Abstract
Snow monitoring plays a crucial role in water resource management. The increasing availability of remote sensing data offers significant advantages but also introduces challenges related to data accessibility, processing, and storage. For operational use, scalable workflows are essential to ensure global applicability.
Leveraging a cloud-based platform such as the Copernicus Data Space Ecosystem (CDSE) enables efficient data processing directly where the data are stored, without data download. Our workflows are built using the openEO API, which provides a standardized interface for accessing and processing large Earth observation datasets worldwide.
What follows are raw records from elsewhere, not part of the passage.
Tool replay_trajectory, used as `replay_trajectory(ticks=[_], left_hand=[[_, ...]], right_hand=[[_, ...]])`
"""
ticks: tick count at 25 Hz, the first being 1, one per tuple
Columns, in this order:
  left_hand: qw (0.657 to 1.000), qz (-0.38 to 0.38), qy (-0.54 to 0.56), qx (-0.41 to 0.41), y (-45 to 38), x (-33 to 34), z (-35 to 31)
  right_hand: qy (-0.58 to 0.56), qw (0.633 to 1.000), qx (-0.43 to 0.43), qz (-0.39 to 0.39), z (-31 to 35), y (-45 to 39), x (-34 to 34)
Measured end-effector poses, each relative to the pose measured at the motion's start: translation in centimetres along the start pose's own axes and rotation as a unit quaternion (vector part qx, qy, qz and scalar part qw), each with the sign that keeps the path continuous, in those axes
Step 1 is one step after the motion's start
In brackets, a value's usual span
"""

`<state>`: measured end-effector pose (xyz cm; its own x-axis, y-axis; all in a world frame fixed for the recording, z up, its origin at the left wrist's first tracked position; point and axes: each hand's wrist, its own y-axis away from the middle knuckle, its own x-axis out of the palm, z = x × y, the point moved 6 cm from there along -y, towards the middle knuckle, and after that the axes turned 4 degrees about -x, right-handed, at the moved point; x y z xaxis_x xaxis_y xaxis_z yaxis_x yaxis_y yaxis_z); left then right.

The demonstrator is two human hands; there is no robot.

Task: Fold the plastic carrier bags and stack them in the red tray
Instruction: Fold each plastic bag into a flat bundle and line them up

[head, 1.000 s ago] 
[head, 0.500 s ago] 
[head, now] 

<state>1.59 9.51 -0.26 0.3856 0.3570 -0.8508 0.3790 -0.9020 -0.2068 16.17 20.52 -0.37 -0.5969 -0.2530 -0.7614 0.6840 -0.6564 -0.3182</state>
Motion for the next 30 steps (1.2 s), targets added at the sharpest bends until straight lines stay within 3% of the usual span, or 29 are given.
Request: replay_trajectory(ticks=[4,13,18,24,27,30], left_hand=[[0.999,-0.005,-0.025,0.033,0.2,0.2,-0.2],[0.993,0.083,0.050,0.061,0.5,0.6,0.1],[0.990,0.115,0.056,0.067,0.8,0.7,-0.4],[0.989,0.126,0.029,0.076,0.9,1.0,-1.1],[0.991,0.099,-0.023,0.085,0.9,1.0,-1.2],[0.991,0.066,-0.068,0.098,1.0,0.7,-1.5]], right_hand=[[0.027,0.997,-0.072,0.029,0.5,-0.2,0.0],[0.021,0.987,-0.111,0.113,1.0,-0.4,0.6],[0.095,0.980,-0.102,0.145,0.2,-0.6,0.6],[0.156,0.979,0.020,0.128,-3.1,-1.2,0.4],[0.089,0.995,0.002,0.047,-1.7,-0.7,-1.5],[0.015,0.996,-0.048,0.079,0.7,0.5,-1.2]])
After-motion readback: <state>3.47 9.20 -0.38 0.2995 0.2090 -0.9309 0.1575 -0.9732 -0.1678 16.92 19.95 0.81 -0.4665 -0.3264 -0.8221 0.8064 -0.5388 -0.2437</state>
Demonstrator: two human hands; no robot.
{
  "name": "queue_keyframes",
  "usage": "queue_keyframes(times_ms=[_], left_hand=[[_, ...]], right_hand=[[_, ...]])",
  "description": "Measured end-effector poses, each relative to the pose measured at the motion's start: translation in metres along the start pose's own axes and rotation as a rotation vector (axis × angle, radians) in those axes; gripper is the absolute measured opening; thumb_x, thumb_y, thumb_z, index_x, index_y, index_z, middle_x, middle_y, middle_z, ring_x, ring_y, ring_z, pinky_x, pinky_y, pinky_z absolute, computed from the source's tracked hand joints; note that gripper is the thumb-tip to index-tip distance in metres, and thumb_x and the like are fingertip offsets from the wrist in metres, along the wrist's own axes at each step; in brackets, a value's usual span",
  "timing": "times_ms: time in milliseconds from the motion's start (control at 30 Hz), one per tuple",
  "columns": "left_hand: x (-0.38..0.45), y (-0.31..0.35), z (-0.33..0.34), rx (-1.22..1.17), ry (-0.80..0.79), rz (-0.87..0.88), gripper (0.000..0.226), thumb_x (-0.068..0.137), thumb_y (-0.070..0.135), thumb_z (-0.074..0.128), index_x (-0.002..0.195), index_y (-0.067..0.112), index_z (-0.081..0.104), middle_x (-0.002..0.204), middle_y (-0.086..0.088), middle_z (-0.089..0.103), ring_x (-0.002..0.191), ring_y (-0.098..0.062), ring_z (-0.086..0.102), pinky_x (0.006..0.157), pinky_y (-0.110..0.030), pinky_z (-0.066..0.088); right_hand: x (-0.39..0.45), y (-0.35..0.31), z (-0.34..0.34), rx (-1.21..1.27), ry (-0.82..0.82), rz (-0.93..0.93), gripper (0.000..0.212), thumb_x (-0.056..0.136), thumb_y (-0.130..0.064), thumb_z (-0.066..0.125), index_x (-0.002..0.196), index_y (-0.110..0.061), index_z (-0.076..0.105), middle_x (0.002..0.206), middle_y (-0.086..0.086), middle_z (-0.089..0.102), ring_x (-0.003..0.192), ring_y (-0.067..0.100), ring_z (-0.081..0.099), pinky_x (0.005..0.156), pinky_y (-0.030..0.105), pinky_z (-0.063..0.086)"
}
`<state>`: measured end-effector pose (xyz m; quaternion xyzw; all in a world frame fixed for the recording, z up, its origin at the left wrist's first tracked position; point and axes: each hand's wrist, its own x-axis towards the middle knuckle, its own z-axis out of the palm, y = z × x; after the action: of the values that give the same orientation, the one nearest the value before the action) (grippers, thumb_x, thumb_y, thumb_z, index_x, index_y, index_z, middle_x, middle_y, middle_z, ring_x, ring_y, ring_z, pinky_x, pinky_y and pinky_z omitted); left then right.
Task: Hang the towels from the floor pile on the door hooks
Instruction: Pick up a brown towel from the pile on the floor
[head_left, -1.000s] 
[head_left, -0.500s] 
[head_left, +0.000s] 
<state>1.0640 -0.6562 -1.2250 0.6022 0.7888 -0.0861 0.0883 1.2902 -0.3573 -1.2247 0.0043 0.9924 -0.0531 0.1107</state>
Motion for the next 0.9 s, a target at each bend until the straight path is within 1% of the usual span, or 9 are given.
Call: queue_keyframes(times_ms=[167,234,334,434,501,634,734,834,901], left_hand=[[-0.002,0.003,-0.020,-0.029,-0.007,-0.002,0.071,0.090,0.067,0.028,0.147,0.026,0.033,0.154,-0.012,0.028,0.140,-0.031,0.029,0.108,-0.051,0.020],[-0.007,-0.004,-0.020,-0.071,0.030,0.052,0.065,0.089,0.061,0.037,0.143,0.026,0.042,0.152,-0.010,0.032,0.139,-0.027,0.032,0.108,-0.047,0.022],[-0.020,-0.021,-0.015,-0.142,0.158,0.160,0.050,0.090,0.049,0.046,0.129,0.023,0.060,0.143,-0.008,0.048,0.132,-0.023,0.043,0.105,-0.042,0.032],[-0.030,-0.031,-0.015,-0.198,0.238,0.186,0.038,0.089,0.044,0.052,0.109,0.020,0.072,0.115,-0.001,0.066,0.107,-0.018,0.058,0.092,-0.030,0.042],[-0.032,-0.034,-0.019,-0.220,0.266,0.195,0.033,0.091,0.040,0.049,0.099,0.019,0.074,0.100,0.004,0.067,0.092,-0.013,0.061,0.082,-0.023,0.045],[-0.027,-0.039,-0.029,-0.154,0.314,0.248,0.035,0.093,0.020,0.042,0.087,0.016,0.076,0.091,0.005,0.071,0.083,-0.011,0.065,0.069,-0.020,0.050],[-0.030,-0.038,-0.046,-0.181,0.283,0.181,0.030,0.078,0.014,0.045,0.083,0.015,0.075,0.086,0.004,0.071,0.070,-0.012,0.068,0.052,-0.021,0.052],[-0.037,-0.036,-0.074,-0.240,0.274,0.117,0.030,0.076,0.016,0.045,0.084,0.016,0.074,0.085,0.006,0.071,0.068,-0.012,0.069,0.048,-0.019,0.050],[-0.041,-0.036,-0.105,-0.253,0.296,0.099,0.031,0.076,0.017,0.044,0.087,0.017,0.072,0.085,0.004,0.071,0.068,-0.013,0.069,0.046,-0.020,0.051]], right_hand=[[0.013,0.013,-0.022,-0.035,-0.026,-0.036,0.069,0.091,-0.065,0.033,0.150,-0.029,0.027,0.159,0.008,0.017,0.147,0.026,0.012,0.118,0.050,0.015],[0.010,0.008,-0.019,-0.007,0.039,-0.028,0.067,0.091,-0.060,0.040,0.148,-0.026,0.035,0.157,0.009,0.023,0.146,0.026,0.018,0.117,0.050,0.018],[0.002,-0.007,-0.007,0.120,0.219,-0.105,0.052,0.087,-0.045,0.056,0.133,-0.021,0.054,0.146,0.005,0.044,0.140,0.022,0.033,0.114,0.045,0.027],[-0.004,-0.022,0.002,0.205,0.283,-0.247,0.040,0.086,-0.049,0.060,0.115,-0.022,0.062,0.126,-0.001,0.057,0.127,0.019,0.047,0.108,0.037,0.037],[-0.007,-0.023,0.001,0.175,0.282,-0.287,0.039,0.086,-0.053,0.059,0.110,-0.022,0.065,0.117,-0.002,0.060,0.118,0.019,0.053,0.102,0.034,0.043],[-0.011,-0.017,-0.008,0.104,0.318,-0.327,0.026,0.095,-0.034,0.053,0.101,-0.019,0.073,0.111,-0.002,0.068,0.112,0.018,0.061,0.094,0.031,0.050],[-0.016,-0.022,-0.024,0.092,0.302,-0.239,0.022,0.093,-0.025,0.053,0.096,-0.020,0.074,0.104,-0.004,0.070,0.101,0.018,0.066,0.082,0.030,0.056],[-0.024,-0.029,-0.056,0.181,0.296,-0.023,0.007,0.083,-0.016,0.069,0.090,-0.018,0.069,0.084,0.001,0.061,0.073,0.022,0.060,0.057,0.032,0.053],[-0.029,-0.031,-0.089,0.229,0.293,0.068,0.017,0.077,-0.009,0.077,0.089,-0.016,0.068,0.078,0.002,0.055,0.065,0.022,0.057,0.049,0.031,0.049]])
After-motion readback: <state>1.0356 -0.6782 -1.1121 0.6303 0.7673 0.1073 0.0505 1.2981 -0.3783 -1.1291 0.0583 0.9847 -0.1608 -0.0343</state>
In this demonstration, we will showcase key applications for snow monitoring. Specifically, we will explore snow and ice cover classification, snow cover fraction downscaling, wet snow detection, and snow albedo estimation. The session will illustrate how different sensors and methodologies can be leveraged to achieve reliable outputs while demonstrating the power and scalability of cloud computing platforms. A particular focus will be placed on how our workflow leverages cloud scalability to reconstruct long-term time series at high spatial resolution—crucial for monitoring snow over large areas and extended periods.
This demo is suited for researchers, practitioners, and decision-makers interested in snow monitoring, as well as those looking to integrate openEO-based workflows into their environmental data processing pipelines. Participants will gain insights into how cloud-based infrastructures streamline large-scale Earth observation analysis.